(Extracted records)
..........

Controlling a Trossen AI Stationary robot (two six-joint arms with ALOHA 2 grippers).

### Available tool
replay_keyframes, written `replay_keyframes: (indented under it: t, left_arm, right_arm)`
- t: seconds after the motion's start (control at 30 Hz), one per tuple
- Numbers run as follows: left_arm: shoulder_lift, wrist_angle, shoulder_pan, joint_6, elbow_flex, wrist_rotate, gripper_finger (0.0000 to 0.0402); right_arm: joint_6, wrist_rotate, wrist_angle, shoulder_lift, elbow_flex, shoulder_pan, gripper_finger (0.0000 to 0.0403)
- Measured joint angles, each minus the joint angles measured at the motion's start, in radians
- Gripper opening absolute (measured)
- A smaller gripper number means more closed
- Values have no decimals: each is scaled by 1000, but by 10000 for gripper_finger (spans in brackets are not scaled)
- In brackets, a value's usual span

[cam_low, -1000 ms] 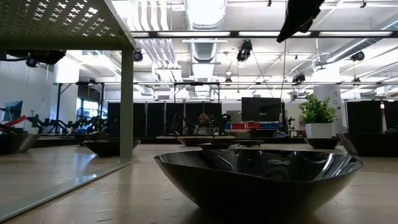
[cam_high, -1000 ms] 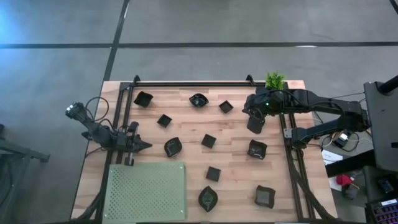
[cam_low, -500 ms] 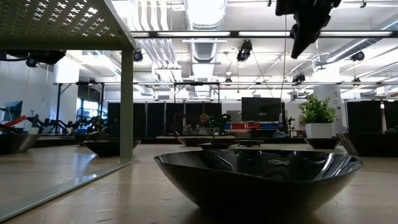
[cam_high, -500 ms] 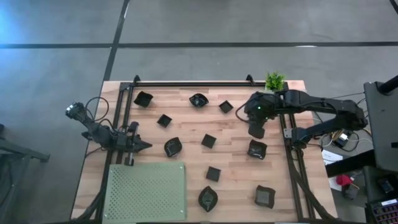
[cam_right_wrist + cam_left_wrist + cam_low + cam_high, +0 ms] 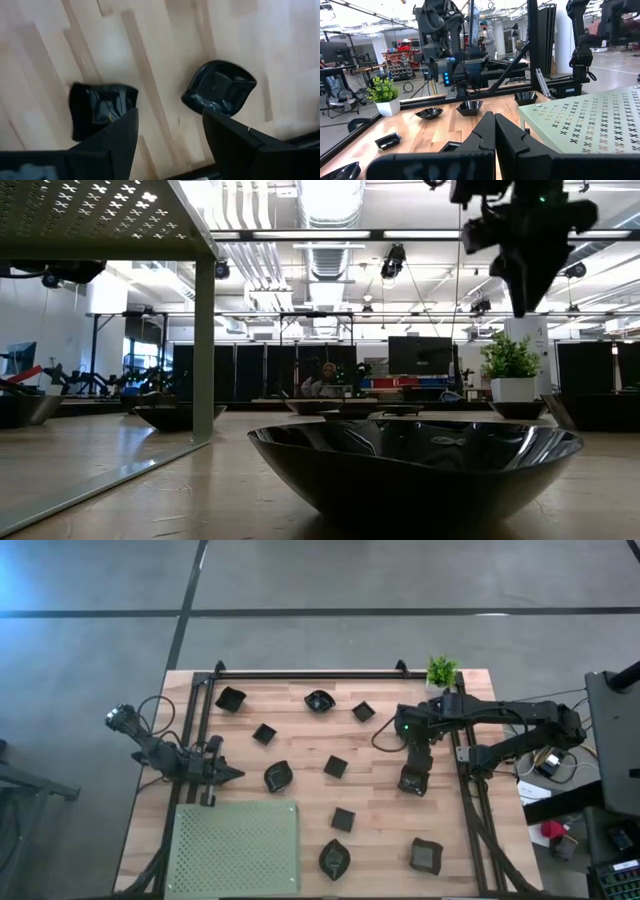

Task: Pick & Place Mini shaped plates
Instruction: Put the black distorted square plate on the shelf

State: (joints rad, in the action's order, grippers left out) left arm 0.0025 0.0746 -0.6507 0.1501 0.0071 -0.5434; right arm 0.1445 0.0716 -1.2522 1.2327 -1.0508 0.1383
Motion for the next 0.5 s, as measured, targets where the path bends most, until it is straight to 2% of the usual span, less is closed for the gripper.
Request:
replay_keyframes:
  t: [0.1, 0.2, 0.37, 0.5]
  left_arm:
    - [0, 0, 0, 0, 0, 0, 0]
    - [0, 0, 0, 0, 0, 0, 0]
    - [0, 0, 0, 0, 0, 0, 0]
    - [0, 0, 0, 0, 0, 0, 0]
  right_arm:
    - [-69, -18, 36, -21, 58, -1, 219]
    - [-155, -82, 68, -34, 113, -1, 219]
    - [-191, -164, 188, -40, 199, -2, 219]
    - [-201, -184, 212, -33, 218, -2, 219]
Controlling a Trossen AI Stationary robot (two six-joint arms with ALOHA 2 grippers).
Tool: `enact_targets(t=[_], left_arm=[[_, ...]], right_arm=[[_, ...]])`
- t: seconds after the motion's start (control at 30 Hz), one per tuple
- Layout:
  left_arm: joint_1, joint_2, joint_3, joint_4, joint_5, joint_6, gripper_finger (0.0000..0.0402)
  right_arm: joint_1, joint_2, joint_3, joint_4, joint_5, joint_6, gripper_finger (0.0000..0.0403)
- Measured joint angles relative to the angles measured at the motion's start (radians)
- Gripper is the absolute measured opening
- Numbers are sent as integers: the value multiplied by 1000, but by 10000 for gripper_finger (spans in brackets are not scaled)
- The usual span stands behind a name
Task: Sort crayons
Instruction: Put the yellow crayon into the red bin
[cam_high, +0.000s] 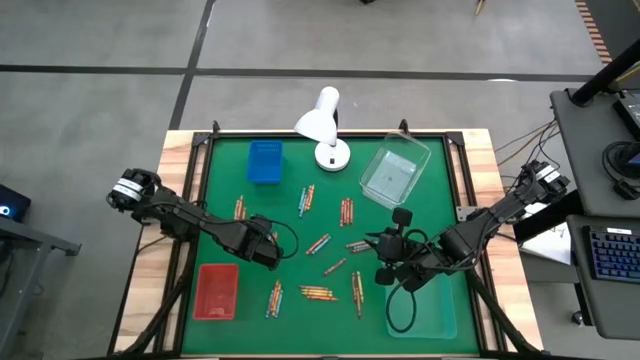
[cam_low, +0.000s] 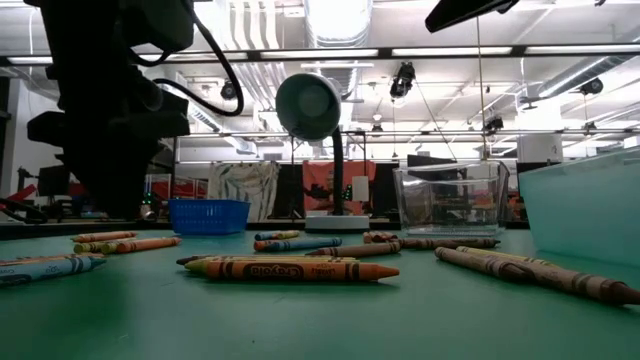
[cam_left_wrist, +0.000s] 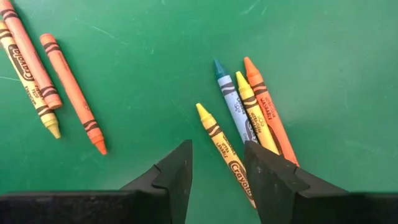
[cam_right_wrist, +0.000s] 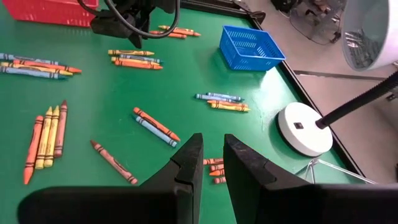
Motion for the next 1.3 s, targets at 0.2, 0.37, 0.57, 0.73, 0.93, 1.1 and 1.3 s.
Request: enact_targets(t=[0.2,0.37,0.57,0.73,0.93,1.1,1.3], left_arm=[[0,0,-20,19,-2,0,129],[0,0,-56,72,-2,-11,129],[0,-1,-76,95,-6,-19,129],[0,-1,-92,108,-18,-30,129],[0,-1,-124,185,-18,-31,129],[0,-1,-135,195,-18,-31,129],[0,-2,-135,195,-23,-31,120]], right_arm=[[0,0,0,2,15,0,54],[0,0,0,3,15,0,54],[0,0,0,4,15,0,54],[0,0,0,7,16,1,54],[0,0,0,7,16,1,54],[0,0,0,8,16,2,54],[0,0,0,13,16,11,54]])
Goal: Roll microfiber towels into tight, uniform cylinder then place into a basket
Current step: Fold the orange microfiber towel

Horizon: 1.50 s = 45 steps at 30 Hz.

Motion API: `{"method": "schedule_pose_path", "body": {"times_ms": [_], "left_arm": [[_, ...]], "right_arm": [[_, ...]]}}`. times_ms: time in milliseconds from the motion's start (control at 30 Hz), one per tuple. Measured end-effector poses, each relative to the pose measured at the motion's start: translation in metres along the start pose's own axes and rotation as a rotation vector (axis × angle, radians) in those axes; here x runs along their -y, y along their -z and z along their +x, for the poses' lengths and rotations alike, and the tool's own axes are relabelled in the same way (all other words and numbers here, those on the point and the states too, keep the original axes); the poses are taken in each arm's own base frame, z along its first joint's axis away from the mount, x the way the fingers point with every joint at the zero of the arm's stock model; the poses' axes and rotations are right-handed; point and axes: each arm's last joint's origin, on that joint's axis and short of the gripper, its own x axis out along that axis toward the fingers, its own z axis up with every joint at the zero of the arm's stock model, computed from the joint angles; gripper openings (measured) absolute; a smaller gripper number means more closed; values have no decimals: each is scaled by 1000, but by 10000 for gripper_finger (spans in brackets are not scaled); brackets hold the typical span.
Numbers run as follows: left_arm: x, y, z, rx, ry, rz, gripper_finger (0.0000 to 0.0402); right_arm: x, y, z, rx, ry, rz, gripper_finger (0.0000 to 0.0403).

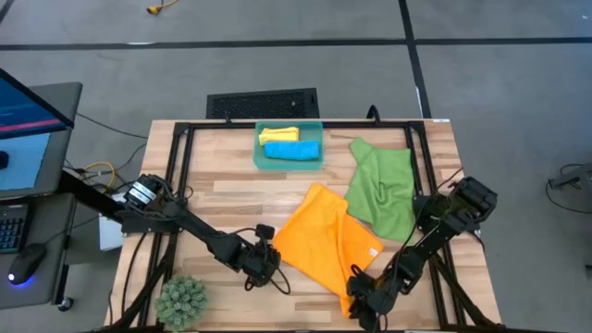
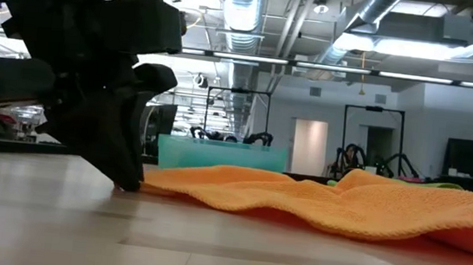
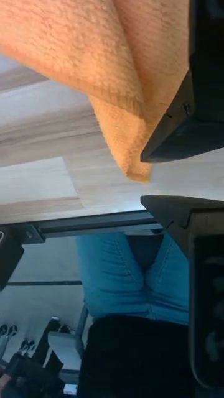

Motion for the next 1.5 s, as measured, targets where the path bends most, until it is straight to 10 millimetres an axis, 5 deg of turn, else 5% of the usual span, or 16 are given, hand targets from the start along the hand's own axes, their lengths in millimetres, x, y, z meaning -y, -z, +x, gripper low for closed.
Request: {"method": "schedule_pose_path", "body": {"times_ms": [267, 667, 1067, 1267, 1500], "left_arm": [[6, -1, -4, -26, 54, -112, 2], [29, -18, -46, -157, 63, -134, 0], [68, -10, -73, -224, 144, -609, 0], [82, -5, -81, -230, 156, -737, 0], [83, -4, -83, -222, 154, -739, 0]], "right_arm": [[-7, 11, -1, -80, -47, -21, 118], [-28, 24, -3, -74, -91, -69, 118], [-34, 38, -7, -103, -85, 6, 83], [-51, 26, -18, -24, -134, -74, 62], [-55, -18, -41, 209, -1, -318, 38]]}}
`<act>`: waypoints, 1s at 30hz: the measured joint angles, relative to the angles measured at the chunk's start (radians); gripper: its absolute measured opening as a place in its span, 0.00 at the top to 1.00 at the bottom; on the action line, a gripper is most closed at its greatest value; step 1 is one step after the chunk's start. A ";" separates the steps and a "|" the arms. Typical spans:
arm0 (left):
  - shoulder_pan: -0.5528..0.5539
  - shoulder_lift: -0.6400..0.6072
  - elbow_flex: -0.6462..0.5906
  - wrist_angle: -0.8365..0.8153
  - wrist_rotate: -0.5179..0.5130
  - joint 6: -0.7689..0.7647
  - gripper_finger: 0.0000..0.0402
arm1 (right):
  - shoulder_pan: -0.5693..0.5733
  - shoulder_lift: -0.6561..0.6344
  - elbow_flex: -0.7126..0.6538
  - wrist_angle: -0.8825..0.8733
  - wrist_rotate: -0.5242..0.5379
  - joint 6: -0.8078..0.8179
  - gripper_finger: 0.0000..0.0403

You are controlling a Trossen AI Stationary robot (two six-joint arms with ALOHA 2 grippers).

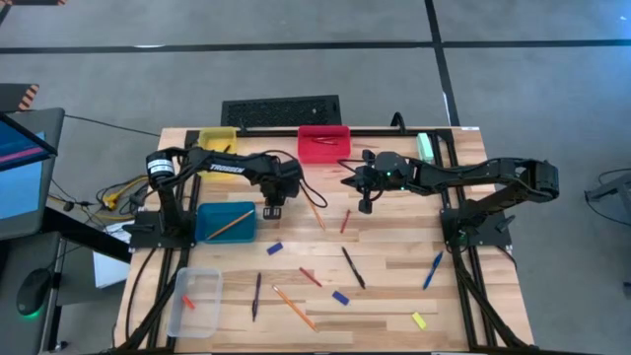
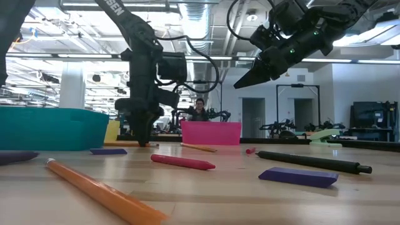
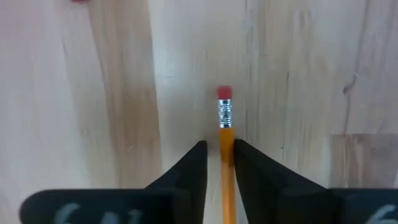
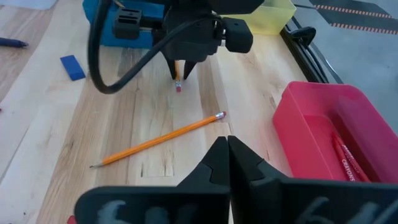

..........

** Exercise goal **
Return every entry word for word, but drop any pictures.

** Result of the task **
Controlling a Trossen AI Stationary robot (two six-joint arms with ALOHA 2 grippers).

### Available tool
replay_keyframes, written `replay_keyframes: (indented under it: t, left_arm, right_arm)`
- t: seconds after the motion's start (control at 30 Hz), one per tuple
- Numbers run as follows: left_arm: shoulder_lift, wrist_angle, shoulder_pan, joint_6, elbow_flex, wrist_rotate, gripper_finger (0.0000 to 0.0402); right_arm: joint_6, wrist_rotate, wrist_angle, shoulder_lift, elbow_flex, shoulder_pan, gripper_finger (0.0000 to 0.0403)
- Measured joint angles, each minus the joint angles measured at the motion's start, in radians
- Gripper opening absolute (measured)
- A smaller gripper number means more closed
- Values have no decimals: each is scaled by 1000, but by 10000 for gripper_finger (spans in brackets are not scaled)
- In brackets, a value's usual span

[cam_low, -1000 ms] 
[cam_high, -1000 ms] 
[cam_low, -500 ms] 
[cam_high, -500 ms] 
[cam_right_wrist + cam_left_wrist + cam_low + cam_high, +0 ms] 

Task: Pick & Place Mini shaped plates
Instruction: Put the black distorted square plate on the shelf

State: (joints rad, in the action's order, grippers left out) left arm 0.0025 0.0746 -0.6507 0.1501 0.0071 -0.5434; right arm 0.1445 0.0716 -1.2522 1.2327 -1.0508 0.1383
Motion for the next 0.5 s, as measured, targets where the path bends most, until it is straight to 2% of the usual span, less is closed for the gripper.
Request:
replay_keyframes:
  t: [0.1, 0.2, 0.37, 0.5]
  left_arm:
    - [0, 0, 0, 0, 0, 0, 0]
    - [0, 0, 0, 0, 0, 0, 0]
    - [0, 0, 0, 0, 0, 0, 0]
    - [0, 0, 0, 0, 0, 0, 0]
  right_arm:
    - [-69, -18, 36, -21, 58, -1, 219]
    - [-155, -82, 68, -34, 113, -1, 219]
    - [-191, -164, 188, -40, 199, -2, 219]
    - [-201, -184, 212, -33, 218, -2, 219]
Controlling a Trossen AI Stationary robot (two six-joint arms with ALOHA 2 grippers).
Tool: `enact_targets(t=[_], left_arm=[[_, ...]], right_arm=[[_, ...]])`
- t: seconds after the motion's start (control at 30 Hz), one per tuple
- Layout:
  left_arm: joint_1, joint_2, joint_3, joint_4, joint_5, joint_6, gripper_finger (0.0000..0.0402)
  right_arm: joint_1, joint_2, joint_3, joint_4, joint_5, joint_6, gripper_finger (0.0000..0.0403)
- Measured joint angles relative to the angles measured at the motion's start (radians)
- Gripper is the absolute measured opening
- Numbers are sent as integers: the value multiplied by 1000, but by 10000 for gripper_finger (spans in brackets are not scaled)
- The usual span stands behind a name
Task: Sort crayons
Instruction: Put the yellow crayon into the red bin
[cam_high, +0.000s] 
[cam_low, +0.000s] 
[cam_left_wrist, +0.000s] 
[cam_right_wrist, +0.000s] 
Motion for the next 1.3 s, targets at 0.2, 0.37, 0.57, 0.73, 0.93, 1.1 and 1.3 s.
Request: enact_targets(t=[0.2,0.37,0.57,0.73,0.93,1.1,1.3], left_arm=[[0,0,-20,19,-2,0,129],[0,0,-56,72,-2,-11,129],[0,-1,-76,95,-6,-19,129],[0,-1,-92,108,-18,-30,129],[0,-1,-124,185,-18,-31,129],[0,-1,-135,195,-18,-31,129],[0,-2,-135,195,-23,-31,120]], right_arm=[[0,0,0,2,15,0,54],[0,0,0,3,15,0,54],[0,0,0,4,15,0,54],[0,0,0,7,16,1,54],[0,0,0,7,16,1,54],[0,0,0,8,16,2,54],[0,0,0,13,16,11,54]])
Goal: Roll microfiber towels into tight, uniform cylinder then place into a basket
Current step: Fold the orange microfiber towel

Horizon: 1.50 s = 45 steps at 30 Hz.

Motion API: `{"method": "schedule_pose_path", "body": {"times_ms": [_], "left_arm": [[_, ...]], "right_arm": [[_, ...]]}}`. times_ms: time in milliseconds from the motion's start (control at 30 Hz), one per tuple. Measured end-effector poses, each relative to the pose measured at the motion's start: translation in metres along the start pose's own axes and rotation as a rotation vector (axis × angle, radians) in those axes; here x runs along their -y, y along their -z and z along their +x, for the poses' lengths and rotations alike, and the tool's own axes are relabelled in the same way (all other words and numbers here, those on the point and the states too, keep the original axes); the poses are taken in each arm's own base frame, z along its first joint's axis away from the mount, x the way the fingers point with every joint at the zero of the arm's stock model; the poses' axes and rotations are right-handed; point and axes: each arm's last joint's origin, on that joint's axis and short of the gripper, its own x axis out along that axis toward the fingers, its own z axis up with every joint at the zero of the arm's stock model, computed from the joint angles; gripper openings (measured) absolute; a smaller gripper number means more closed; values have no decimals: each is scaled by 1000, but by 10000 for gripper_finger (spans in brackets are not scaled); brackets hold the typical span.
Numbers run as follows: left_arm: x, y, z, rx, ry, rz, gripper_finger (0.0000 to 0.0402); right_arm: x, y, z, rx, ry, rz, gripper_finger (0.0000 to 0.0403).


Motion for the next 1.5 s, as measured, targets where the path bends most, until it is straight to 10 millimetres an axis, 5 deg of turn, else 5% of the usual span, or 16 are given, hand targets from the start along the hand's own axes, their lengths in millimetres, x, y, z meaning -y, -z, +x, gripper low for closed.
Request: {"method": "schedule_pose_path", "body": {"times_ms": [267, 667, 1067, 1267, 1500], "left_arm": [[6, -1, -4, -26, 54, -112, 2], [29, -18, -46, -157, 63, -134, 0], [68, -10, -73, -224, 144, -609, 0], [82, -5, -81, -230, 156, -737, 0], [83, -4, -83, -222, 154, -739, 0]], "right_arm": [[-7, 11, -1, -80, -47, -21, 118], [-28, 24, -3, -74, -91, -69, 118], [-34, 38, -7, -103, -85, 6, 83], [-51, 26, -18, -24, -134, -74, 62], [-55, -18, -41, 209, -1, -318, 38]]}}
`<act>`: waypoints, 1s at 30hz: the measured joint angles, relative to the angles measured at the chunk's start (radians); gripper: its absolute measured opening as a place in its span, 0.00 at the top to 1.00 at the bottom; on the action line, a gripper is most closed at its greatest value; step 1 is one step after the chunk's start. A ";" separates the steps and a "|" the arms. Typical spans:
arm0 (left):
  - shoulder_pan: -0.5528..0.5539
  - shoulder_lift: -0.6400..0.6072
  - elbow_flex: -0.6462..0.5906
  - wrist_angle: -0.8365..0.8153
  - wrist_rotate: -0.5179..0.5130
  - joint 6: -0.7689..0.7647
  - gripper_finger: 0.0000..0.0402
arm1 (right):
  - shoulder_pan: -0.5693..0.5733
  - shoulder_lift: -0.6561..0.6344
  - elbow_flex: -0.7126..0.6538
  - wrist_angle: -0.8825..0.8733
  - wrist_rotate: -0.5242..0.5379
  - joint 6: -0.8078..0.8179
  - gripper_finger: 0.0000..0.0403

You are controlling a Trossen AI Stationary robot (two six-joint arms with ALOHA 2 grippers).

The output is now complete.